§ About this exercise:
An exact copy of the data is required. No picture may appear in it.
►
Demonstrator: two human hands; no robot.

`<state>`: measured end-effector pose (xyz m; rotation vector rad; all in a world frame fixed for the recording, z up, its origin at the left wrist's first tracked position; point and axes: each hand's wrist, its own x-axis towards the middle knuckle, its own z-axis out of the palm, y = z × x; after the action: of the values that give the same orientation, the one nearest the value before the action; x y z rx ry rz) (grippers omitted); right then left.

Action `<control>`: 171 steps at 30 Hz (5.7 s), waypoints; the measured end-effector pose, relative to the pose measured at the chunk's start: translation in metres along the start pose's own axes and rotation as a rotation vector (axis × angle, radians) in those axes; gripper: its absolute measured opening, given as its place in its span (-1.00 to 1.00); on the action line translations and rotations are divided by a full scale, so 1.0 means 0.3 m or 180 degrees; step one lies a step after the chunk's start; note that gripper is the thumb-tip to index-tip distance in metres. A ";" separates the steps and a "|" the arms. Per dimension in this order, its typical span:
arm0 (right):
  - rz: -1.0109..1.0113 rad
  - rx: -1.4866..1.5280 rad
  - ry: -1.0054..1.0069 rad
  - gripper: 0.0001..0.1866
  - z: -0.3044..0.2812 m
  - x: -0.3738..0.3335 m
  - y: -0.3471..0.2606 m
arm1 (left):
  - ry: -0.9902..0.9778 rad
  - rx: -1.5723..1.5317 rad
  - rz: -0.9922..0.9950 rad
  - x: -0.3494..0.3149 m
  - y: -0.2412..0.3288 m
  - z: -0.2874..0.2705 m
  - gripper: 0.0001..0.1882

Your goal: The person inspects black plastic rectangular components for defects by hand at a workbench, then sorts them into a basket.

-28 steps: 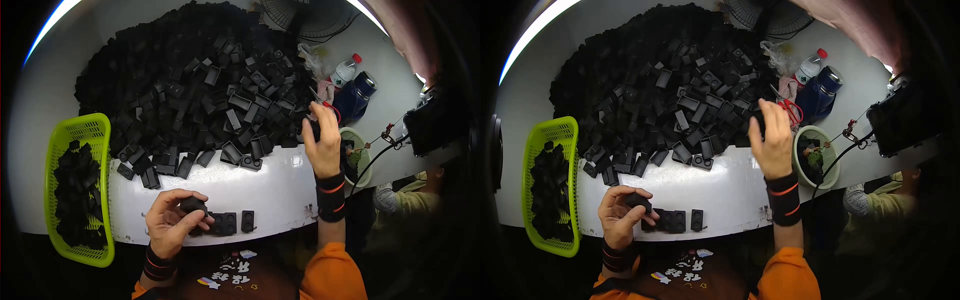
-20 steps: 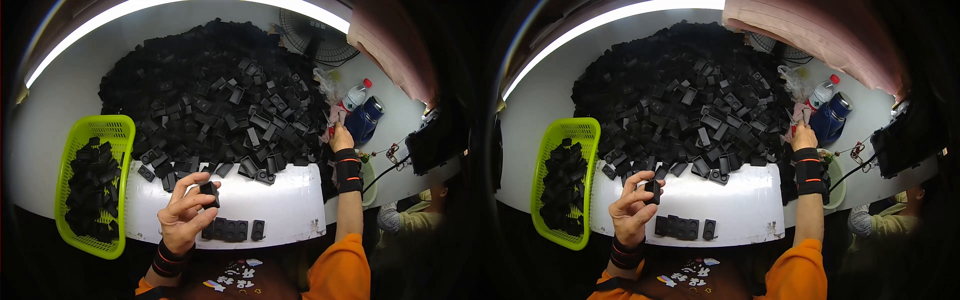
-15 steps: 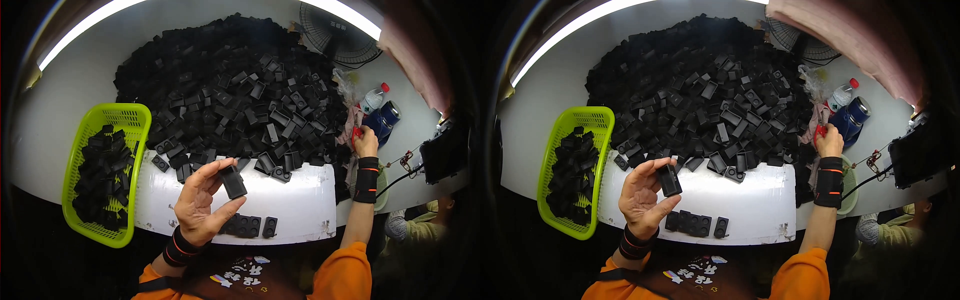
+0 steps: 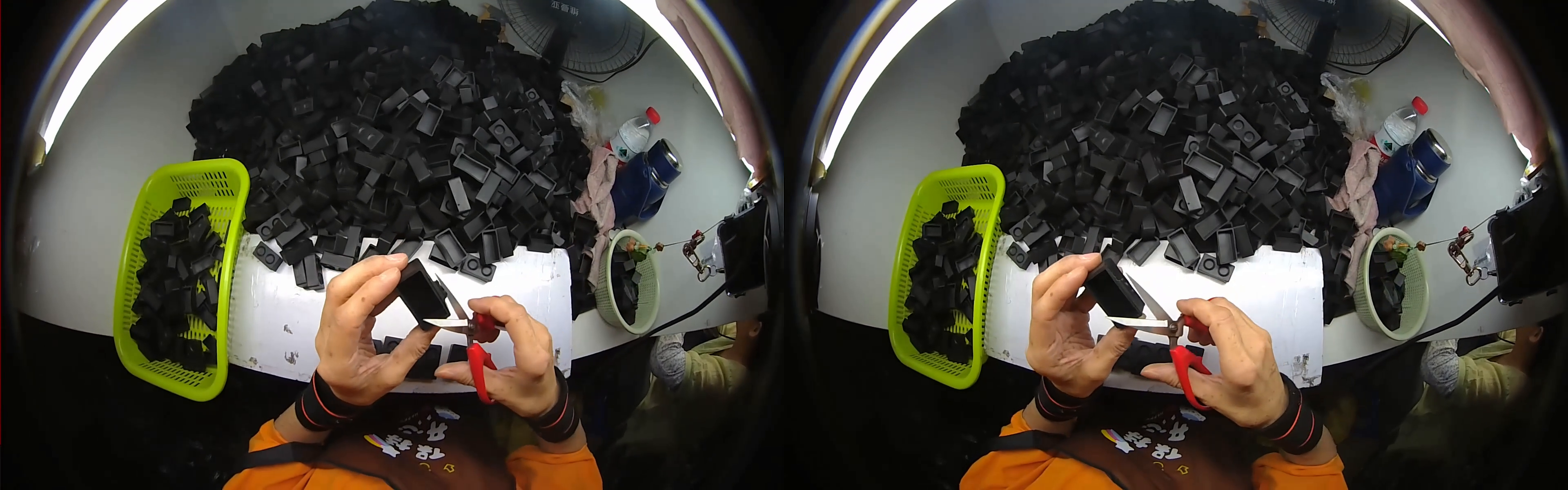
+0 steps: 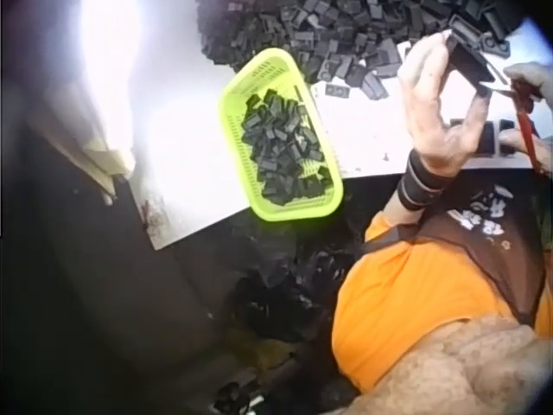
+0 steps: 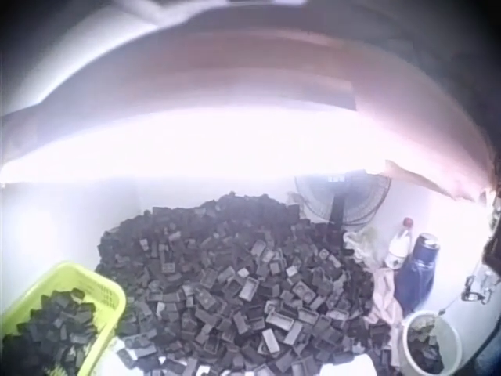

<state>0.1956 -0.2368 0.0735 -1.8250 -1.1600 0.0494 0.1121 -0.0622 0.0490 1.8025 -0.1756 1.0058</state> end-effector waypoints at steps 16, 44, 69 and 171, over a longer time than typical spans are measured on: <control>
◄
§ Expected answer:
Demonstrator: two human hands; no robot.

`<state>`: measured end-effector pose (xyz m; rotation vector rad; all in a world frame fixed for the recording, z up, its origin at the left wrist's first tracked position; point and axes: each hand's wrist, its own x-axis towards the middle knuckle, its own z-axis out of the palm, y = z × x; after the action: of the values that give the same orientation, the one nearest the value before the action; x y z rx ry rz) (grippers omitted); right then left.

Action `<control>`: 171 steps at 30 Hz (5.7 s), waypoints; the measured end-effector pose, relative to the pose measured at the chunk's start: translation in metres along the start pose's own axes and rotation as a rotation vector (axis × angle, radians) in those axes; gripper: its absolute measured opening, given as its place in its span (-1.00 to 1.00); on the action line translations and rotations are divided by a full scale, so 1.0 means 0.3 m or 180 degrees; step one lies a step after the chunk's start; note that gripper is the thumb-tip to index-tip distance in metres. A ";" separates the steps and a "|" the arms. Per dimension in this order, its typical span:
arm0 (right):
  - rz: -1.0109..1.0113 rad
  - rx: -1.4866..1.5280 rad
  - ry: -1.0054..1.0069 rad
  - gripper: 0.0001..0.1866
  - z: -0.3044..0.2812 m
  - x: -0.3738..0.3335 m
  - y: -0.3471..0.2606 m
arm1 (left):
  - ry: -0.9902..0.9778 rad
  - rx: -1.5723..1.5317 rad
  - rz: -0.9922..0.9950 rad
  - x: -0.3494..0.3149 m
  - y: -0.2412..0.3288 m
  - z: -0.2874..0.2705 m
  - gripper: 0.0001..0.1882

Your goal: The person inspects black plastic rectangular components for defects by hand at a workbench, then sorts them into a basket.

-28 steps: 
-20 steps: 
-15 steps: 
+0 steps: 
+0 steps: 
+0 steps: 

<state>0.1956 -0.2368 0.0735 -1.8250 -1.1600 0.0494 0.1121 -0.0622 0.0490 1.8025 -0.1756 1.0058</state> end-effector waypoints at steps 16, 44, 69 and 171, over a longer time than typical spans are measured on: <control>

No further response is needed.